Pourquoi le genre est une donnée personnelle sensible sur la carte d’identité?

Pour Isabelle Rorive, professeure de droit à l’Université libre de Bruxelles (ULB), le retrait de la mention du sexe sur les cartes d’identité électroniques est une avancée et elle explique pourquoi.

par
Belga avec rédaction en ligne
Temps de lecture 4 min.

«On a toujours vécu le genre comme une donnée personnelle qui n’était pas sensible, alors qu’elle peut l’être dans une série de situations», expose mardi à Belga Isabelle Rorive, professeure de droit à l’Université libre de Bruxelles (ULB). Le gouvernement fédéral a décidé de retirer la mention du sexe sur les cartes d’identité électroniques, ce qui constitue une «avancée» aux yeux de la cofondatrice de l’Equality Law Clinic.

C’était «contribuer à diviser la société en deux grands groupes»

Mentionner «H» ou «F» sur la carte d’identité «contribue à diviser la société en deux grands groupes», estime Mme Rorive, qui rappelle que jusqu’en 2003, le genre n’était pas mentionné sur ce document officiel. La carte d’identité est devenue obligatoire en Belgique en 1919 et ne mentionnait pas le sexe mais bien par contre la profession ou l’état civil (marié, divorcé, célibataire), souligne-t-elle.

Un premier pas pour éviter les discriminations

Retirer cette mention est donc un «premier pas», afin d’éviter de discriminer les personnes trans, intersexes, non binaires, fluides… «Il s’agit également d’une revendication de mouvements féministes car le genre n’est pas une donnée pertinente sur la carte d’identité» et accentue la division de la société entre hommes d’une part, et femmes d’autre part.
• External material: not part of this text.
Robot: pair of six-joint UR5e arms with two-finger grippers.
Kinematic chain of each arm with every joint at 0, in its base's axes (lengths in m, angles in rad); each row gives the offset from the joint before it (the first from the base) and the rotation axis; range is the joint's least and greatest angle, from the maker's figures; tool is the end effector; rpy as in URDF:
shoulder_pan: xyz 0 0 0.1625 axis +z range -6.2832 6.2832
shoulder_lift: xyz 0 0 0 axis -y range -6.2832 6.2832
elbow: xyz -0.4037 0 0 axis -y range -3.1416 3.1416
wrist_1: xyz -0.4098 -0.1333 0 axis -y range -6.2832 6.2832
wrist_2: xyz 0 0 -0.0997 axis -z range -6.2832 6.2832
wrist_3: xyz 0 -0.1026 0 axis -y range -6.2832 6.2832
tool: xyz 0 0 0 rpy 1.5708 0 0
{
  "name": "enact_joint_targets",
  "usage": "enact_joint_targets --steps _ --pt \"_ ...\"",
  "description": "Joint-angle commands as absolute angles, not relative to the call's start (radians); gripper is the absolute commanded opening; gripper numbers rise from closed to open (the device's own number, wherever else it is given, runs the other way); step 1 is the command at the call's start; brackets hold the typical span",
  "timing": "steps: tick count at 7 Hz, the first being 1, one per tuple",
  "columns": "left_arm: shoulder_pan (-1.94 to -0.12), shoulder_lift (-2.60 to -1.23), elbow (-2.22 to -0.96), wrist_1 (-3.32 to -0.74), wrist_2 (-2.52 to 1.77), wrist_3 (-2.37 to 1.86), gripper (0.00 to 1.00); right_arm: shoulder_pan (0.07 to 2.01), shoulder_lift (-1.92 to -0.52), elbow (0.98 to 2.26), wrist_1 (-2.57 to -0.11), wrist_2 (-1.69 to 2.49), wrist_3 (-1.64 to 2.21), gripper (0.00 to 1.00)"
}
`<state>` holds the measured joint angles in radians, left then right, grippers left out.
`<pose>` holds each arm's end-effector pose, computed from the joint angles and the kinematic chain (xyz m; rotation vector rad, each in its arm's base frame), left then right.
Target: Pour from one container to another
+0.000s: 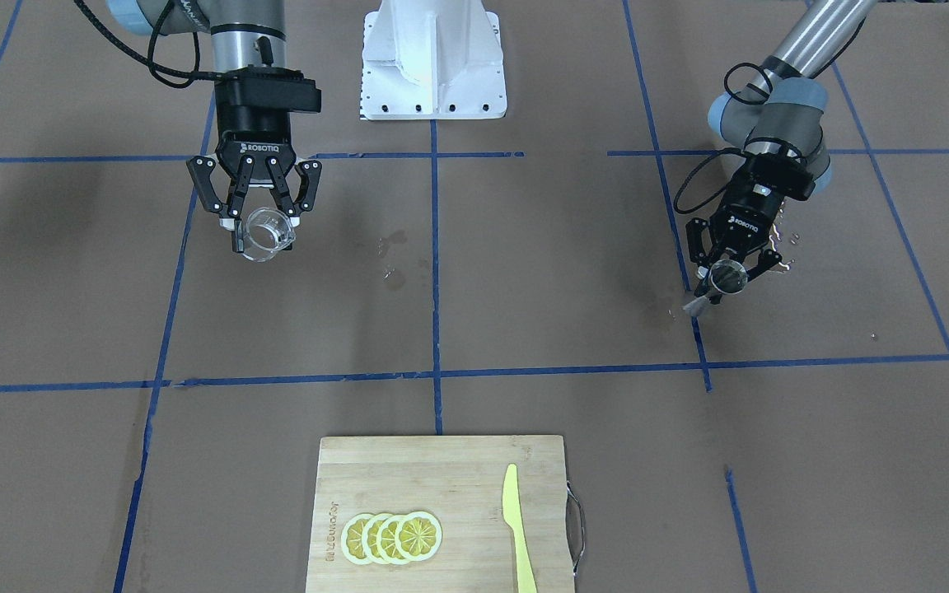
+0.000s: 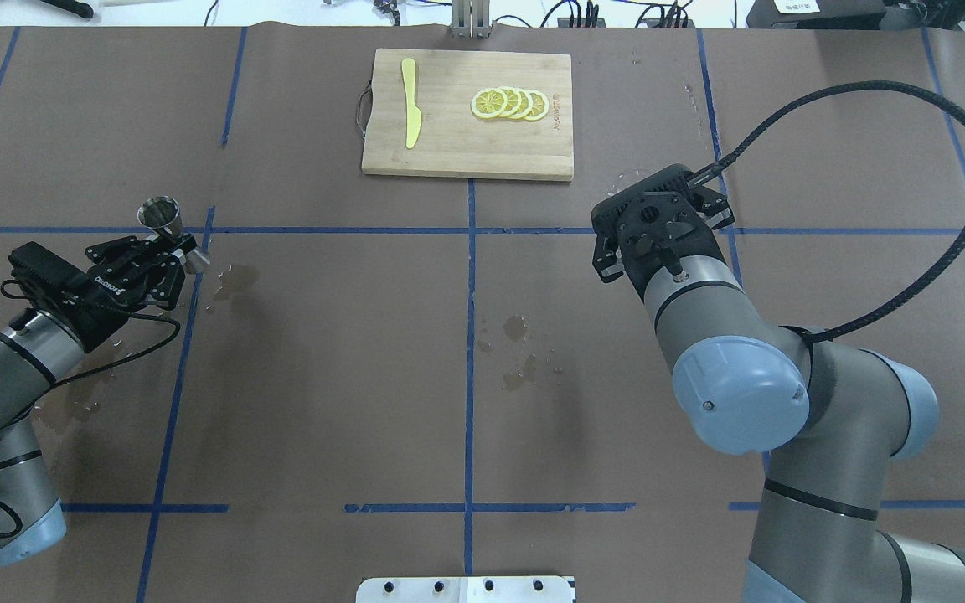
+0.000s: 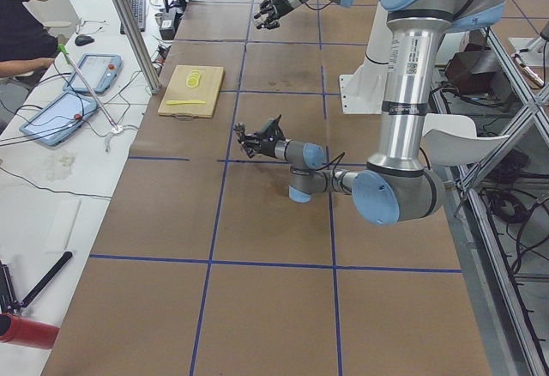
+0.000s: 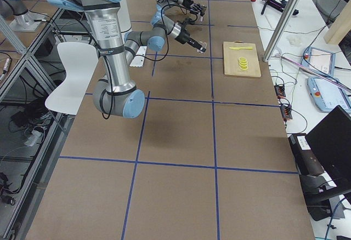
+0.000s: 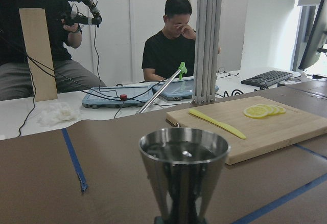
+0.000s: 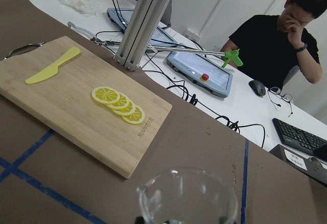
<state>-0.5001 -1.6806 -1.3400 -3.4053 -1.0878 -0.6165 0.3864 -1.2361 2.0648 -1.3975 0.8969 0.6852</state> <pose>0.3755 -0.4114 0.5016 1.3684 1.0047 -0.0745 -0.4173 -0.3828 0.2009 1.0618 -0.4066 -0.1069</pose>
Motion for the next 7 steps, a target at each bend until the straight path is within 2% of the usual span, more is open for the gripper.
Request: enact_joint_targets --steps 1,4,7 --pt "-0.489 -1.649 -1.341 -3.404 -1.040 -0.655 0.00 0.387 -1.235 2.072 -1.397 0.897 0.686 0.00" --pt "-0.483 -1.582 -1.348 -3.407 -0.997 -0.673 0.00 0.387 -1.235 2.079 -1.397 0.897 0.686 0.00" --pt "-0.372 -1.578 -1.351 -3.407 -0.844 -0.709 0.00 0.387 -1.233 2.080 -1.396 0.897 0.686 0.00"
Cependant, dans la note politique déposée par la ministre de l’Intérieur à la Chambre, seul le retrait de la mention du genre sur les cartes d’identité électroniques est indiqué car alors «nous ne serions plus dans une situation binaire et ce serait positif pour certaines personnes. C’est tout ce qui est dit», explique Mme Rorive. Or, la Cour constitutionnelle en 2019, saisie par plusieurs organisations de défense des personnes non binaires, concluait que «l’enregistrement du sexe à l’état civil était discriminatoire car les personnes qui ne s’identifiaient ni comme homme, ni comme femme ne pouvaient s’enregistrer conformément à leur identité de genre», souligne la professeure de droit.

Une loi de 2017

Cette décision faisait suite à une loi de 2017 sur le changement de sexe administratif des personnes trans. Avant cette loi, pour changer de sexe administrativement, une opération chirurgicale était requise, de même qu’une stérilisation. Depuis, il est possible de changer de sexe grâce à une procédure administrative, «sans plus devoir produire des documents médicaux ou psychologiques» par exemple, éclaire Isabelle Rorive.

Cette loi de 2017 représentait une avancée mais restait discriminatoire pour les personnes non binaires, qui ont obtenu gain de cause auprès de la Cour constitutionnelle. Pour se conformer à cette décision, plusieurs options s’offrent au gouvernement: ajouter de nouvelles catégories de genre ou supprimer tout enregistrement du sexe.

Ajouter une case avec un X? «Une catastrophe»!

«Ajouter une case supplémentaire est une catastrophe en termes de droits fondamentaux car on stigmatise» à nouveau une partie de la population, affublée d’un «X», souligne la professeure de l’ULB. Cependant, «supprimer complètement l’enregistrement du sexe pose problème car pour impulser des politiques de genre – lutter contre les violences faites aux femmes, par exemple–, on a besoin de statistiques de genre. La Belgique est d’ailleurs obligée d’en produire», relève Mme Rorive. S’il est possible d’obtenir ces statistiques autrement, cela reste toutefois plus difficile.

Face à ce dilemme et sans avancée depuis quelques années, le retrait de la mention du sexe, en écho à des initiatives déjà prises en Allemagne ou aux Pays-Bas, représente un «premier pas» de la Belgique. «C’est une avancée à la fois pour les minorités de genre mais aussi pour certaines femmes», estime Isabelle Rorive.

Le chemin n’est toutefois pas terminé, la question de l’enregistrement à l’état civil restant à trancher. «On sait par exemple que pour les enfants intersexes détectés à la naissance, cet enregistrement est une catastrophe, menant à des opérations de normalisation dont on connaît les conséquences psychologiques et physiques désastreuses», pointe Mme Rorive.